Connecting through the cellular network is the viable solution for elevators but only if the system is customized for emergency use. For American Society of Mechanical Engineers (ASME) code compliance, the phone service must allow the monitoring party to identify the caller’s location down to the elevator cab number without aid from the caller. An elevator phone relying on cellular connectivity should have a direct connection to power, include a battery for code-required backup power and be a two-piece solution allowing the cellular component to be located outside the elevator shaft for reliable connection to the cellular network. Time to connect is another consideration, both in technology related to connecting the call (cellular wins the speed race) and capacity of the monitoring center to quickly receive and respond to the call. This includes overwhelmed third-party call centers and 911. Speed is a factor in emergency situations for obvious reasons relating to life safety, but it is also a factor in passenger experience, a top concern for every building owner and manager.
Whether a landline or an alternate solution, all existing compliance standards apply. Evaluate these new solutions with standard testing practices in mind.
Elevator Phone Testing Procedure
This test requires two people. You may take the elevators out of service during the test, but it is not necessary.
Step One: Each tester should enter a different elevator and activate the emergency phone. (The two phones should be in use simultaneously.) If the phones meet code, both testers will be talking to an emergency operator. The testers may hear each other, as well, but both must have reached an outside number and be able to carry on a two-way conversation with the emergency operator. Remember, both phones should be activated at approximately the same time and, ultimately, online simultaneously. If anything other than what is described above happens (i.e., only one call goes through; no calls go through but you can talk to each other; one call connects but is disconnected when the second phone is activated; the phones will not dial out; or the calls are completed, but the two parties cannot hear each other), your phones do not comply with ASME A17.1.
Step Two: Ask the operator if they can identify your location. For Americans With Disabilities Act (ADA) compliance, the most important requirement is that the emergency operator answering the call must be able to determine the exact location of the caller without the caller telling them. If the operator cannot, the phones are not ADA compliant.
Step Three: Call the number associated with the elevator phone and see what happens. If the phones in the elevators do not ring, you are not ADA compliant. ADA requires that you be able to call back to the elevator directly, without going through a switchboard or an automated attendant. If you do not know the numbers for your elevators, simply ask the operator if they caught your caller ID and to read it back to you. Then, you will be able to call those numbers from your office or a cell phone.

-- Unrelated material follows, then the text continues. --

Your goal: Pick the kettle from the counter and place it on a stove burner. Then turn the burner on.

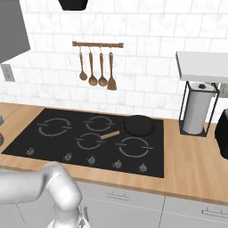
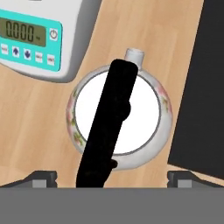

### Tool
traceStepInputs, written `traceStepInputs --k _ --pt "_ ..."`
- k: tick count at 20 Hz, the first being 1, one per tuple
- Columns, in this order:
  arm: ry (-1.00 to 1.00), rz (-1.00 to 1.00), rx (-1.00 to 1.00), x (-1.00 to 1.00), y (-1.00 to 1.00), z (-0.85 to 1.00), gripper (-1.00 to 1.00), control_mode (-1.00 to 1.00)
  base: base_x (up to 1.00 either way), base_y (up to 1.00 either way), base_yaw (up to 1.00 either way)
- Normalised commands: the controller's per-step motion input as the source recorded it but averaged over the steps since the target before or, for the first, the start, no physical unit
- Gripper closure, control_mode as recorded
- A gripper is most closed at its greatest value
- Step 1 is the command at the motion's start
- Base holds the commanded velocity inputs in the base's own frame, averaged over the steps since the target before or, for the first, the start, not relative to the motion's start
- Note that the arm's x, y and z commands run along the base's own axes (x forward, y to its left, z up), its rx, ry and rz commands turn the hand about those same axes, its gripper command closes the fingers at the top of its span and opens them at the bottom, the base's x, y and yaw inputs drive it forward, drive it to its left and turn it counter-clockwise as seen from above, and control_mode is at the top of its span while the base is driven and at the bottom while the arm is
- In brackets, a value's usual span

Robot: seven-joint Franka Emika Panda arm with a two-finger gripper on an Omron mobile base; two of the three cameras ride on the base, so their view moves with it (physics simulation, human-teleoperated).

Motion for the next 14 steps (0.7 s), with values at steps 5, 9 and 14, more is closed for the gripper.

One thing is clear — landlines are going away, and building owners and property managers will need a solution for their elevator communication systems. Now is the time to evaluate an alternate solution to remain code compliant, while ensuring a seamless transition without downtime. Each of our elevator customers looks to us to guide them, and their passengers look to us to provide a reliable means of summoning help. Let’s make sure we’re prepared to do both as we navigate the changing communications landscape.